Ronaldo Caiado, pré-candidato à Presidência, afirmou que a eleição de 2026 não deve servir como revanche de 2022. Ele pediu que o pleito seja pautado por conteúdo, não por retaliação, em comentário feito após agenda no estado de São Paulo.
O ex-governador de Goiás destacou que a disputa deve medir a capacidade real de chegar à cadeira presidencial. Segundo ele, o candidato precisa ter condições morais para representar o cargo.

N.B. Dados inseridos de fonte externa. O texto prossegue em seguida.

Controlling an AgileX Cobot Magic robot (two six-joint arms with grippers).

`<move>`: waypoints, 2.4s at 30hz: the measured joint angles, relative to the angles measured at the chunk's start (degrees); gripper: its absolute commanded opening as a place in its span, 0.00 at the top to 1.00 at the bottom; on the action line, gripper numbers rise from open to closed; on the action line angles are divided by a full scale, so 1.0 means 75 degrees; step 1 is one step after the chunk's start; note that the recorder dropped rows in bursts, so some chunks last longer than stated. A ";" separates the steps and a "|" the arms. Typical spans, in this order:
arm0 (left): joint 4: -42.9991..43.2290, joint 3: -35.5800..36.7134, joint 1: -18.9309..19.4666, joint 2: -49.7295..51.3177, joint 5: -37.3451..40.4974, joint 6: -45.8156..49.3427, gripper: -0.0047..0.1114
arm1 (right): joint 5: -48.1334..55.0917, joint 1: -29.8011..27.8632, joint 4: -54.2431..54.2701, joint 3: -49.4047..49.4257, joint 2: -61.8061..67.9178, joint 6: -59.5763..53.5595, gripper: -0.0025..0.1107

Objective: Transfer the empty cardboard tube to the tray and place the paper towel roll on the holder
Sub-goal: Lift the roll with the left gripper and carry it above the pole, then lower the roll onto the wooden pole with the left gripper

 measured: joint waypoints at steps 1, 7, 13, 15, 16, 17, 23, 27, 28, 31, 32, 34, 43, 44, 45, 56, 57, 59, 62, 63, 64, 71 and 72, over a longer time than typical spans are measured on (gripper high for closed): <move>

Caiado disse ainda que não deve existir apego exclusivo a critérios de inocência. A avaliação sobre a composição da chapa, disse, depende do andamento da campanha e de fatos que ainda não foram definidos.
Sobre a definição de vice-presidente, o pré-candidato mencionou que é cedo para tratar do tema. A escolha, afirmou, dependerá do conjunto da estratégia de campanha e da leitura que for feita ao longo do processo.
O relato foi feito durante agenda pública em São Paulo, sem indicar datas de decisões formais. Caiado ressaltou a importância de manter o foco em propostas e na capacidade de governo.